» **Description of the task**:
Show every line in the records below that contains the word "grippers".

» **Data section**:
══════════
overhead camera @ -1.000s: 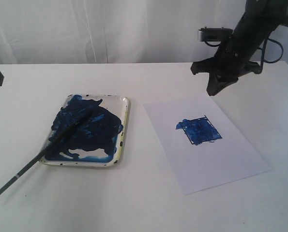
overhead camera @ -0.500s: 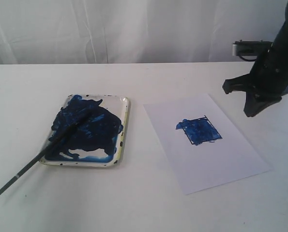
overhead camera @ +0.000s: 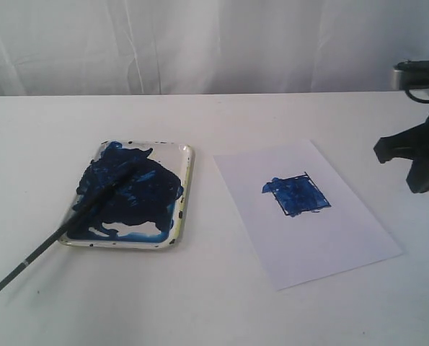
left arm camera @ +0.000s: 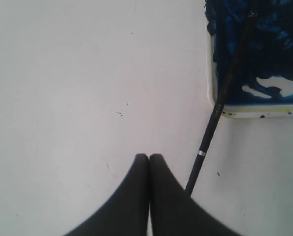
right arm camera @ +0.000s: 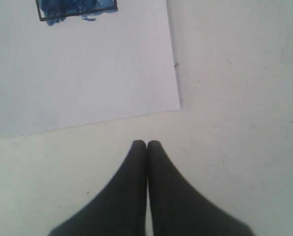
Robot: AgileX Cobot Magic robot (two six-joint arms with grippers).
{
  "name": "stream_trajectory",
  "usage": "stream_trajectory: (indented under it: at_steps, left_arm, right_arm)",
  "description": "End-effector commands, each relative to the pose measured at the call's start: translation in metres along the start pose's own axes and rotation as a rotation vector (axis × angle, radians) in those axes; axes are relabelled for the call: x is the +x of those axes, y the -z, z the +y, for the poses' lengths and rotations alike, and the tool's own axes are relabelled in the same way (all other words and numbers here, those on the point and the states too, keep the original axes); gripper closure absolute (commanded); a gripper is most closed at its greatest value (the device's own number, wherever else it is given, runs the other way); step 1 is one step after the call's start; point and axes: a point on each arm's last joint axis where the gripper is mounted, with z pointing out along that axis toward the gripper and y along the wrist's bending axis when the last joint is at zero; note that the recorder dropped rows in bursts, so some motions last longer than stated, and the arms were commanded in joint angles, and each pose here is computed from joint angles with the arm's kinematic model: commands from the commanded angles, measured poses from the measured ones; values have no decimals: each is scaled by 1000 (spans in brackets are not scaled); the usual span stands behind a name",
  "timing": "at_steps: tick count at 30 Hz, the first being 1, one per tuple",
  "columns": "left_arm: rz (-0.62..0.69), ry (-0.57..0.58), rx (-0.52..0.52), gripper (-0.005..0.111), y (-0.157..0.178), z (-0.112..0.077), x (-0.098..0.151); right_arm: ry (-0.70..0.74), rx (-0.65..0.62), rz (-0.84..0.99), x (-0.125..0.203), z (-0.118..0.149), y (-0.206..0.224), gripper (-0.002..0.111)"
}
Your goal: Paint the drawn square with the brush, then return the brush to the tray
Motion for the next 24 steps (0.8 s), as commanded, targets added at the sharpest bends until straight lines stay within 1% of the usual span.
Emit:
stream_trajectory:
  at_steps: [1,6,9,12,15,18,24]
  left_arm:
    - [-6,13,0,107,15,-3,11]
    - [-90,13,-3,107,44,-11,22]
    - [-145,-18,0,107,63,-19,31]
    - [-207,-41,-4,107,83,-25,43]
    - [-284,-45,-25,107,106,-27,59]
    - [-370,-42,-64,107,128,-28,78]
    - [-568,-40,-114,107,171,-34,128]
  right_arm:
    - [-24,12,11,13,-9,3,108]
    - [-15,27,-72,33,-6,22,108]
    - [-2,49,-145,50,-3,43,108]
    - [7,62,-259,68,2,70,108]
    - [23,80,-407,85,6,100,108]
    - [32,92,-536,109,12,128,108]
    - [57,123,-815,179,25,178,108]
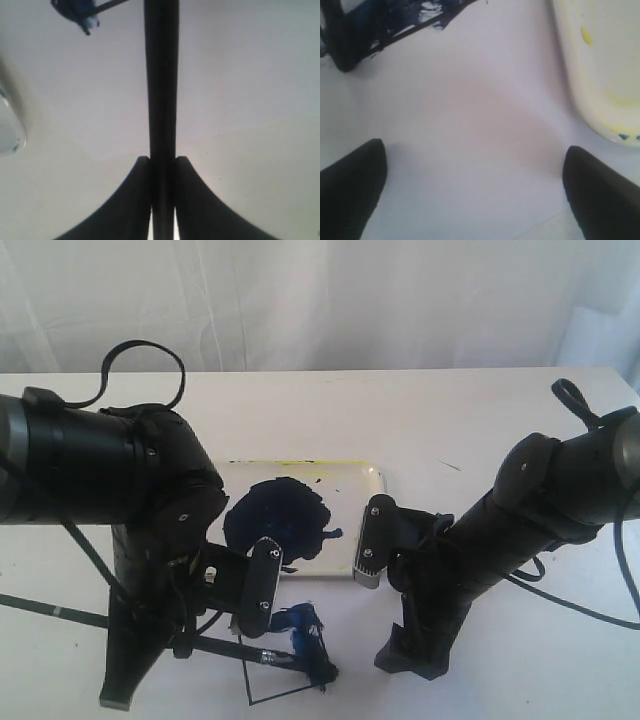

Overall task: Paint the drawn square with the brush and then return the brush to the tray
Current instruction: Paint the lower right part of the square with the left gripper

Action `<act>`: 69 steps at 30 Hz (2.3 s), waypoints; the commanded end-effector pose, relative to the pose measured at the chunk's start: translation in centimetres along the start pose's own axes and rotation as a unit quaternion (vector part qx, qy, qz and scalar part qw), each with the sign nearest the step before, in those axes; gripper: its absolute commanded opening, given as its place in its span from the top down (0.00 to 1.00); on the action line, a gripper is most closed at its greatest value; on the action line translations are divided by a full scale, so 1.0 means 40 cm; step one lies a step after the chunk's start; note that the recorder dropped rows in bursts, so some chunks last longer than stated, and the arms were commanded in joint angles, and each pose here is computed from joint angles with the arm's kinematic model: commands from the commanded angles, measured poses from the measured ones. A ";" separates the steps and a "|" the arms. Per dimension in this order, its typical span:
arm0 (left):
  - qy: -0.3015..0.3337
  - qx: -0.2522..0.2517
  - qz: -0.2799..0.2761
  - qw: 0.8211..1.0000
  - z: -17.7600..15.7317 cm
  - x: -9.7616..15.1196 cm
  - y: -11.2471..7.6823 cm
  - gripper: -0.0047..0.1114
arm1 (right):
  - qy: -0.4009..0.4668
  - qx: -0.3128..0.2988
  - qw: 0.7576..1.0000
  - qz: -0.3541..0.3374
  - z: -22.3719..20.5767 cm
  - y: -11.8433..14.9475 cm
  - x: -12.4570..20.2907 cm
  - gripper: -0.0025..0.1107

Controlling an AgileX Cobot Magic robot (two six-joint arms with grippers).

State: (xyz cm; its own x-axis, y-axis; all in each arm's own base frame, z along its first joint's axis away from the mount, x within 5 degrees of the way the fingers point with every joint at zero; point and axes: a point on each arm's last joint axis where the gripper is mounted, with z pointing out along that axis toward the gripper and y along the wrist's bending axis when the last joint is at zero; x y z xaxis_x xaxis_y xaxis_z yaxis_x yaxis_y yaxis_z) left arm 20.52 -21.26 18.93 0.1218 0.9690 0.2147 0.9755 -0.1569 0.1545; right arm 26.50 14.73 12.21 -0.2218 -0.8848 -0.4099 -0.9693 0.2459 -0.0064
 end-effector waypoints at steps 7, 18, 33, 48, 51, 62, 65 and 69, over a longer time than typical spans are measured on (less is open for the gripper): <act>0.032 -0.043 -0.051 0.997 -0.008 0.015 0.015 0.96 | 0.020 -0.004 1.000 -0.010 0.016 0.007 0.020 0.19; 0.023 -0.029 -0.031 0.999 -0.007 0.012 0.010 0.96 | 0.020 -0.003 1.000 -0.010 0.016 0.007 0.020 0.19; 0.067 0.014 -0.004 0.998 -0.009 0.031 -0.009 0.96 | 0.020 -0.004 1.000 -0.010 0.016 0.007 0.020 0.19; 0.011 0.013 0.005 1.000 -0.008 0.006 -0.009 0.96 | 0.020 -0.003 1.000 -0.010 0.016 0.007 0.020 0.19; 0.028 0.028 0.007 0.999 -0.009 0.014 -0.016 0.96 | 0.020 -0.003 1.000 -0.010 0.016 0.007 0.020 0.19; 0.068 0.046 0.015 0.997 -0.011 0.032 -0.024 0.96 | 0.020 -0.003 1.000 -0.010 0.016 0.007 0.020 0.19; 0.042 0.025 -0.002 0.999 -0.009 0.020 -0.014 0.96 | 0.020 -0.003 1.000 -0.010 0.016 0.007 0.020 0.19; 0.016 0.007 -0.034 0.999 -0.008 0.009 -0.007 0.96 | 0.020 -0.003 1.000 -0.010 0.016 0.007 0.020 0.19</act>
State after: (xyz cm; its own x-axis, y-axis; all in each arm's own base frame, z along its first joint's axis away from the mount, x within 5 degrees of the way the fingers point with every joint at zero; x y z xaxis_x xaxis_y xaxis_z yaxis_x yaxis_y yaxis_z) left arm 20.31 -20.76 19.01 0.0827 0.9617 0.2615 0.9835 -0.1211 0.1343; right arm 26.50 14.73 12.21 -0.2236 -0.8843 -0.4099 -0.9689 0.2476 -0.0057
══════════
» **Written response**:
Robot: AgileX Cobot Magic robot (two six-joint arms with grippers).
Controlling an AgileX Cobot Magic robot (two six-joint arms with grippers).

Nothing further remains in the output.